By the time the National Human Genome Research Institute, part of the 
National Institutes of Health, embarked on Encode, major advances in DNA
 sequencing and computational biology had made it conceivable to try to 
understand the dark matter of human DNA. Even so, the analysis was 
daunting — the researchers generated 15 trillion bytes of raw data. 

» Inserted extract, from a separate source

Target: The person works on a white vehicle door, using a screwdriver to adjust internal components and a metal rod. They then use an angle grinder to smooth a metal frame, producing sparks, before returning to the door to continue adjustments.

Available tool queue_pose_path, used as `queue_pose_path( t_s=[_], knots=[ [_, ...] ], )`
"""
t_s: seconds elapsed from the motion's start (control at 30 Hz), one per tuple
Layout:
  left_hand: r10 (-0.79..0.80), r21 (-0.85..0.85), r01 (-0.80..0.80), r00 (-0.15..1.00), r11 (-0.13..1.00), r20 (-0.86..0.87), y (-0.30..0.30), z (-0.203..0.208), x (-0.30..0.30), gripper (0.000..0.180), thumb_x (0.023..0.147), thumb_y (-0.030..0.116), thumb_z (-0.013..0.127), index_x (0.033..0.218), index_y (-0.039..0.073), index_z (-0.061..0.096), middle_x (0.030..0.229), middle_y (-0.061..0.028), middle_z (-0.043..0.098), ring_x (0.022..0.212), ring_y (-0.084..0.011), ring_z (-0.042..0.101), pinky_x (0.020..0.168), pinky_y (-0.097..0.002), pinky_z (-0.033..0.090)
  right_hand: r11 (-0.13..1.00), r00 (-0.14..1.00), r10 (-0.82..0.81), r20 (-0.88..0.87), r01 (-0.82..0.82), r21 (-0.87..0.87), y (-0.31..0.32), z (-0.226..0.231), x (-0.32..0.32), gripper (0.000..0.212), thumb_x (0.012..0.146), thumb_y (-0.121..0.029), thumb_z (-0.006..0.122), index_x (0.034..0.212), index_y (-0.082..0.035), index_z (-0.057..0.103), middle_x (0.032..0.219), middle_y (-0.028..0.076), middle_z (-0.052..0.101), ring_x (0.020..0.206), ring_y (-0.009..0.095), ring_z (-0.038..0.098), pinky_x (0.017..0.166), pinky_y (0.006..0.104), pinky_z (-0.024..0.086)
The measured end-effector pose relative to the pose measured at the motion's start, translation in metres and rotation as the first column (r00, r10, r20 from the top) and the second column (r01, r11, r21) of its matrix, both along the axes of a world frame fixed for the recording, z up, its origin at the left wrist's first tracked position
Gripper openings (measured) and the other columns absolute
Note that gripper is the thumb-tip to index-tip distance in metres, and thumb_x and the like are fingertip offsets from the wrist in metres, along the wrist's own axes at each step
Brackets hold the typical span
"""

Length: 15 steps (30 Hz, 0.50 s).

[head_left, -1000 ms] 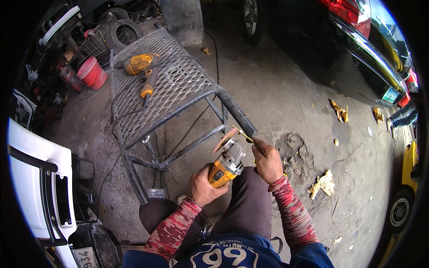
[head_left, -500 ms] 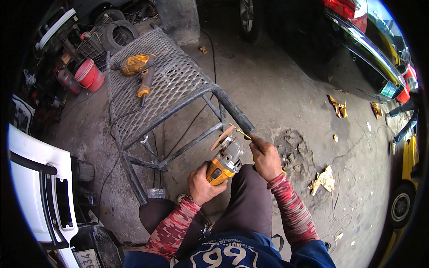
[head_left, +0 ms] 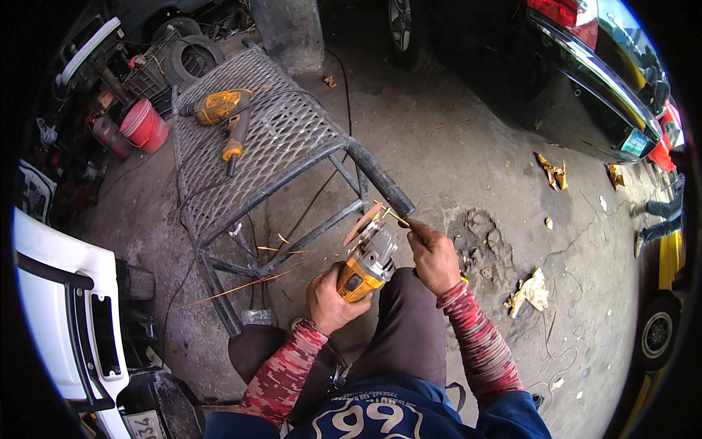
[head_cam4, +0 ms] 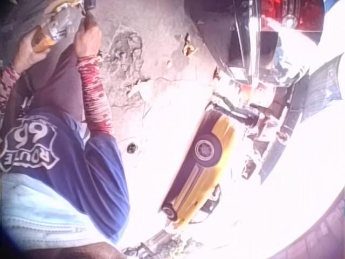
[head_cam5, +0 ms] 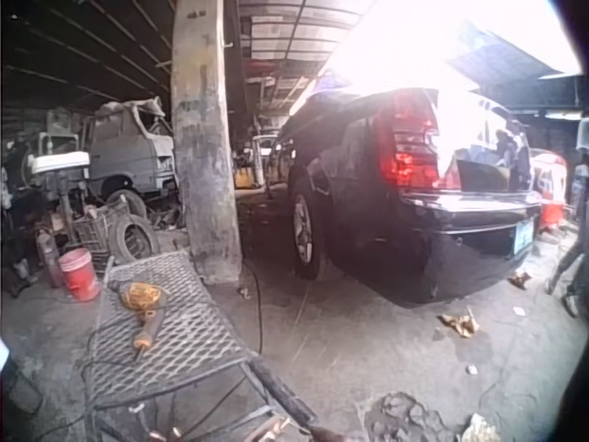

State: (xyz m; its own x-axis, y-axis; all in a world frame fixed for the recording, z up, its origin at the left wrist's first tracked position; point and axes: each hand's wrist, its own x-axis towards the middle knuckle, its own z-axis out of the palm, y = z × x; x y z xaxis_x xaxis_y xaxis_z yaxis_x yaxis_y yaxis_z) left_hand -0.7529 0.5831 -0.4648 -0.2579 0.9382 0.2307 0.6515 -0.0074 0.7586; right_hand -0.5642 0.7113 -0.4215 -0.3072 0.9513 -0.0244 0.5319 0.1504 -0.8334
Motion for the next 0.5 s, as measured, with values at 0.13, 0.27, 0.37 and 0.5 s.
queue_pose_path(
  t_s=[0.13, 0.27, 0.37, 0.5],
  knots=[
    [0.009, -0.015, -0.008, 1.000, 1.000, 0.011, -0.0009, 0.0022, 0.0008, 0.050, 0.068, 0.032, 0.087, 0.102, 0.004, 0.064, 0.086, -0.0186, 0.071, 0.079, -0.0423, 0.072, 0.071, -0.0482, 0.058, 1.000, 1.000, 0.008, -0.007, -0.008, 0.018, -0.0014, -0.0004, 0.0006, 0.034, 0.097, -0.018, 0.060, 0.126, -0.003, 0.070, 0.105, 0.028, 0.070, 0.100, 0.044, 0.069, 0.086, 0.0462, 0.054],
    [0.004, 0.015, -0.004, 1.000, 1.000, 0.011, -0.0015, 0.0026, 0.0006, 0.050, 0.068, 0.032, 0.087, 0.101, 0.004, 0.064, 0.086, -0.0187, 0.071, 0.079, -0.0427, 0.071, 0.070, -0.0484, 0.057, 1.000, 1.000, 0.007, -0.005, -0.006, 0.024, -0.0019, -0.0022, 0.0008, 0.034, 0.097, -0.018, 0.060, 0.127, -0.003, 0.069, 0.105, 0.028, 0.070, 0.100, 0.044, 0.069, 0.086, 0.0463, 0.054],
    [0.021, 0.028, -0.022, 1.000, 0.999, 0.011, -0.0040, 0.0027, 0.0017, 0.050, 0.067, 0.032, 0.088, 0.100, 0.003, 0.064, 0.085, -0.0190, 0.071, 0.079, -0.0431, 0.071, 0.070, -0.0483, 0.057, 0.999, 1.000, 0.010, -0.012, -0.009, 0.048, -0.0021, -0.0026, 0.0015, 0.035, 0.098, -0.016, 0.060, 0.129, 0.000, 0.068, 0.099, 0.027, 0.071, 0.090, 0.034, 0.071, 0.082, 0.0407, 0.054],
    [0.050, 0.056, -0.051, 0.999, 0.997, 0.016, -0.0057, 0.0017, 0.0022, 0.051, 0.065, 0.031, 0.089, 0.100, 0.002, 0.064, 0.085, -0.0193, 0.070, 0.079, -0.0433, 0.071, 0.069, -0.0480, 0.057, 0.998, 1.000, 0.023, 0.009, -0.024, 0.050, 0.0006, -0.0036, 0.0055, 0.036, 0.099, -0.015, 0.059, 0.130, 0.001, 0.066, 0.101, 0.027, 0.072, 0.090, 0.030, 0.072, 0.084, 0.0380, 0.053]
  ],
)
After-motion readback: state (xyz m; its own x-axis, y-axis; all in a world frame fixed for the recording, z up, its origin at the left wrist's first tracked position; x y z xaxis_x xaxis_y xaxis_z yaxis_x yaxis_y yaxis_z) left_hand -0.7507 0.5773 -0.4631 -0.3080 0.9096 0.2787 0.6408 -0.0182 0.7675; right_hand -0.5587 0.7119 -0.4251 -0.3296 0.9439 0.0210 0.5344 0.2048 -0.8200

Analyzing the data required the equivalent of more than 300 years of 
computer time.        
 Just organizing the researchers and coordinating the work was a huge 
undertaking. Dr. Gerstein, one of the project’s leaders, has produced a 
diagram of the authors with their connections to one another. It looks 
nearly as complicated as the wiring diagram for the human DNA switches. 
Now that part of the work is done, and the hundreds of authors have 
written their papers.        
“There is literally a flotilla of papers,” Dr. Gerstein said. But, he 
added, more work has yet to be done — there are still parts of the 
genome that have not been figured out.        
 That, though, is for the next stage of Encode.